What this task involves — Reproduce the listing exactly and skip over any pictures.

Recorded information —
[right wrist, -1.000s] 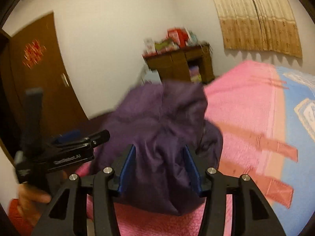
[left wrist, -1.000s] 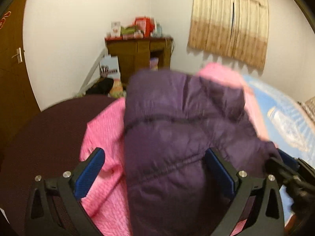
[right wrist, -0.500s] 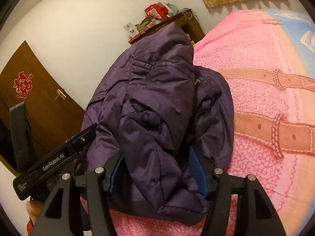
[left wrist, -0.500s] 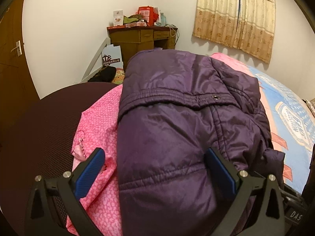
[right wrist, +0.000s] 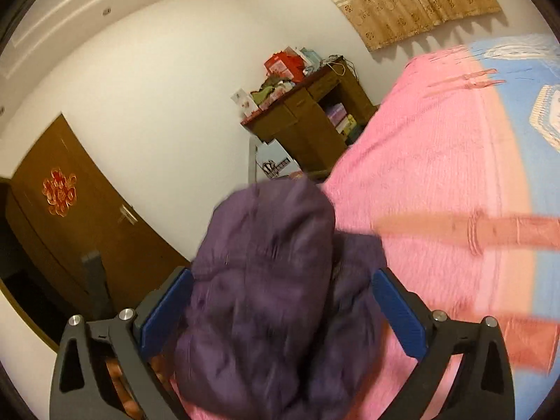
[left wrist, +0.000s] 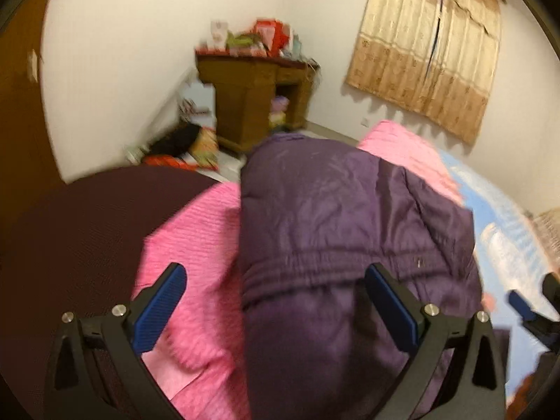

Expected answer —
[right wrist, -1.000s] 
[left wrist, -1.000s] 
[right wrist, -0.500s] 
[left wrist, -0.500s] 
[right wrist, +0.000s] 
[left wrist, +0.000s] 

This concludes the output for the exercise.